The eBPF program is actually very small:

1
2
3
4
5
6
7
8
BPF_MOV64_REG(BPF_REG_6, BPF_REG_1),
BPF_MOV64_IMM(BPF_REG_3, idx),
BPF_MOV64_IMM(BPF_REG_2,
	    offsetof(struct bpf_sock, bound_dev_if)),
BPF_STX_MEM(BPF_W, BPF_REG_1, BPF_REG_3,
	    offsetof(struct bpf_sock, bound_dev_if)),
BPF_MOV64_IMM(BPF_REG_0, 1), /* r0 = verdict */
BPF_EXIT_INSN(),

It might look a bit daunting at first, but after a short read about the inner workings of eBPF, I could understand what it does.

When iproute2 calls bpf_program_load(), it sets the type as BPF_PROG_TYPE_CGROUP_SOCK and when it attaches the program with bpf_program_attach(), it sets the attach type as BPF_CGROUP_INET_SOCK_CREATE. In the documentation for the BPF_PROG_TYPE_CGROUP_SOCK program type² we can see that when our program gets called, it will receive a struct bpf_sock as context.

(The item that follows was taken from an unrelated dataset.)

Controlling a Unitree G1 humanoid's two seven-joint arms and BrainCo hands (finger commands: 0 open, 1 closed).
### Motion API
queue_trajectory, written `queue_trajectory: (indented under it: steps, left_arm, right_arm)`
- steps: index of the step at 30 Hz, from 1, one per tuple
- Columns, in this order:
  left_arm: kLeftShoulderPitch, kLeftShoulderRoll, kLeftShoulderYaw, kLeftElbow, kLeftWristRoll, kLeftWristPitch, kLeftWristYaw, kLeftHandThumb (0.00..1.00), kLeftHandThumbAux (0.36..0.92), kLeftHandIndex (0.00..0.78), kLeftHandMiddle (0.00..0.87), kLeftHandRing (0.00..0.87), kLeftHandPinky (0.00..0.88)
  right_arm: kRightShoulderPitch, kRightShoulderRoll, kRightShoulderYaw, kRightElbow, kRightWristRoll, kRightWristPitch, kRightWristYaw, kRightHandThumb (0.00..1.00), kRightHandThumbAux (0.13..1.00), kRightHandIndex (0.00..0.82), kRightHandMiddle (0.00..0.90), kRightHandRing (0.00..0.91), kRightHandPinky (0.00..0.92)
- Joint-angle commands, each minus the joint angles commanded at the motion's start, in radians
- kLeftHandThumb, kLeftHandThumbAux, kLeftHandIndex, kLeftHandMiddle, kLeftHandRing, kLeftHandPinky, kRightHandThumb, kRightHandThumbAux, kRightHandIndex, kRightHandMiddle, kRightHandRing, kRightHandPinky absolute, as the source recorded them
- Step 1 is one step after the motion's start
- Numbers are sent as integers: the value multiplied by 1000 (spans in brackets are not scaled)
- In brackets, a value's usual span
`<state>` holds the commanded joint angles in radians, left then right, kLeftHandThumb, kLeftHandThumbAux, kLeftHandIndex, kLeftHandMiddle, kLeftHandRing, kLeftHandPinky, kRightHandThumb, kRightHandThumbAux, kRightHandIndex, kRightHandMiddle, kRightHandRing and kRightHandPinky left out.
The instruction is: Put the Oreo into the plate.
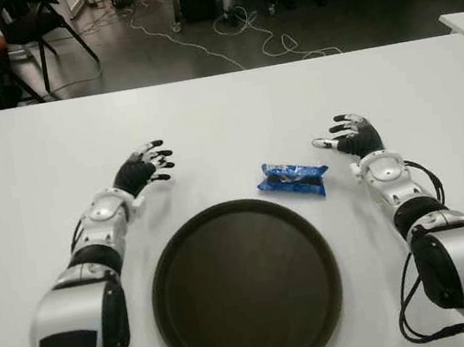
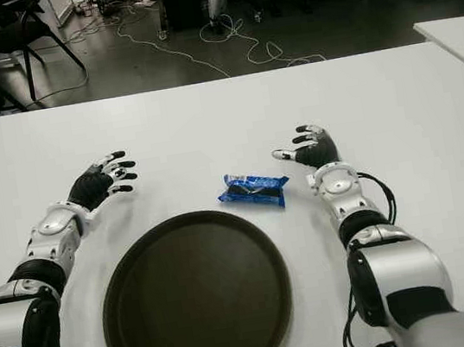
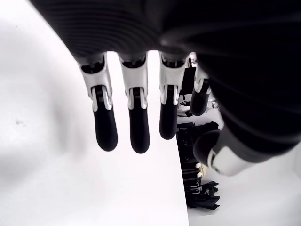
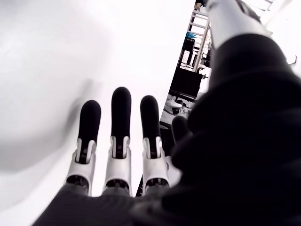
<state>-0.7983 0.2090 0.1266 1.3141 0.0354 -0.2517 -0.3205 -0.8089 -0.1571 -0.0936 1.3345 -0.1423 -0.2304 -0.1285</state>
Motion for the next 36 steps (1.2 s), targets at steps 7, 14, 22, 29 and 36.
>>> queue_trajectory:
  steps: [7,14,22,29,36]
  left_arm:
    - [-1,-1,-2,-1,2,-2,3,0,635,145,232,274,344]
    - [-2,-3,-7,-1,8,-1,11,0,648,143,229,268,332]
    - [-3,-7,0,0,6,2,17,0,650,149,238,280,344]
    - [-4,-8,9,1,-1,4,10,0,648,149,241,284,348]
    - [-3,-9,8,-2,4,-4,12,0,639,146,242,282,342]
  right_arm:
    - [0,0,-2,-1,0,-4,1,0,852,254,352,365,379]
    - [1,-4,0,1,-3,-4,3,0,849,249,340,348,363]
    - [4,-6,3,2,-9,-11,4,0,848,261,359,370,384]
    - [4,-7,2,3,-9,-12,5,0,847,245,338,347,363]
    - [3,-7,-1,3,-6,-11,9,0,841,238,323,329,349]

According to the eBPF ABI documentation³, register R0 contains the exit value for our program, registers R1 to R5 the arguments for the function call, R6 to R9 registers that we can use as we please. I will ignore R10 as our program doesn’t make use of it.

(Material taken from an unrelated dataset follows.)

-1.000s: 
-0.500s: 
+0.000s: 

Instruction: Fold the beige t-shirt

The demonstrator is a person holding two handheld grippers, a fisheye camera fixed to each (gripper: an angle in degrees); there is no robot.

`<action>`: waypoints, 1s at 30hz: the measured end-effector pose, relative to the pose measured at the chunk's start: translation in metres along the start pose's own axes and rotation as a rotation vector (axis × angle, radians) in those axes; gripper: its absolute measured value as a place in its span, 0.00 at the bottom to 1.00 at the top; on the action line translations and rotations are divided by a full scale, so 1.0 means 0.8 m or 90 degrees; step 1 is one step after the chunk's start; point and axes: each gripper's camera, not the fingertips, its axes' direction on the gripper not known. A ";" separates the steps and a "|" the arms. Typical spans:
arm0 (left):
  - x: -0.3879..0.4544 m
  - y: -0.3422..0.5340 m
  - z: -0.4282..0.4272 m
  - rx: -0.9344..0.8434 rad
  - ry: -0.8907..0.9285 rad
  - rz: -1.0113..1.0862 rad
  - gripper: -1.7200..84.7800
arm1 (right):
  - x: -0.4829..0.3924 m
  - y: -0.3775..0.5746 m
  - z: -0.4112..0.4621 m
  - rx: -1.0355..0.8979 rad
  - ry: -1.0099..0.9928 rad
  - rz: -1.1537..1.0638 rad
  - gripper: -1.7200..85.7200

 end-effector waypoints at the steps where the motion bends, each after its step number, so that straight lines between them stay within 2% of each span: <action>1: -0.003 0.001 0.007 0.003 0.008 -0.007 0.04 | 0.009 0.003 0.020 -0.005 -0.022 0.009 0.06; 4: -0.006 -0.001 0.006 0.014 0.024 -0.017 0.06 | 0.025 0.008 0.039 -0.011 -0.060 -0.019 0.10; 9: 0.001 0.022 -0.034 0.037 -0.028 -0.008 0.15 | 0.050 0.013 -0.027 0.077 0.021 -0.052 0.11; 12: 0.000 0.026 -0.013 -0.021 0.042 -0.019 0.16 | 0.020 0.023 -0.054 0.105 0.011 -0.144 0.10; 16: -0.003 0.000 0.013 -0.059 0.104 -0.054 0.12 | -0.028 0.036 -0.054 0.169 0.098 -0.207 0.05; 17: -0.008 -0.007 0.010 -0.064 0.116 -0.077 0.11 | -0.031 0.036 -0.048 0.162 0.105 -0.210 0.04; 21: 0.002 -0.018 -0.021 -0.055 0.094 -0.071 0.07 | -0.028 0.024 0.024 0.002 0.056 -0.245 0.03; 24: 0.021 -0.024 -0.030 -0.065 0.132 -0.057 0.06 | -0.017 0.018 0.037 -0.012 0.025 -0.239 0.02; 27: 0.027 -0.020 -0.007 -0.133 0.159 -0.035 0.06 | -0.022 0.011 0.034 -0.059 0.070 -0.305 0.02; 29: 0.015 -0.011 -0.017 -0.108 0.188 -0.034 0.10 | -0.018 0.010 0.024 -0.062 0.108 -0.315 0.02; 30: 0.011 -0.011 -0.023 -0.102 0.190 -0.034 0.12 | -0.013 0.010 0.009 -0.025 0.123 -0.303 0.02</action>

Back to the program, we can see what is happening:

On line 1, R1 gets copied into R6. R1 contains our context (struct bpf_sock), passed by the kernel when the hook is called.
On line 2, the interface index is loaded into R3.
On line 3, the offset for the bound_dev_if member in the struct is loaded into R2.
On line 4, we copy our interface index into the bound_dev_if member of the struct.
On line 5, we set the return code to 1, allowing the operation to proceed.
On line 6, we finally return.

I don’t know about you, but to me, this sounds like a lot of extra work for no gain.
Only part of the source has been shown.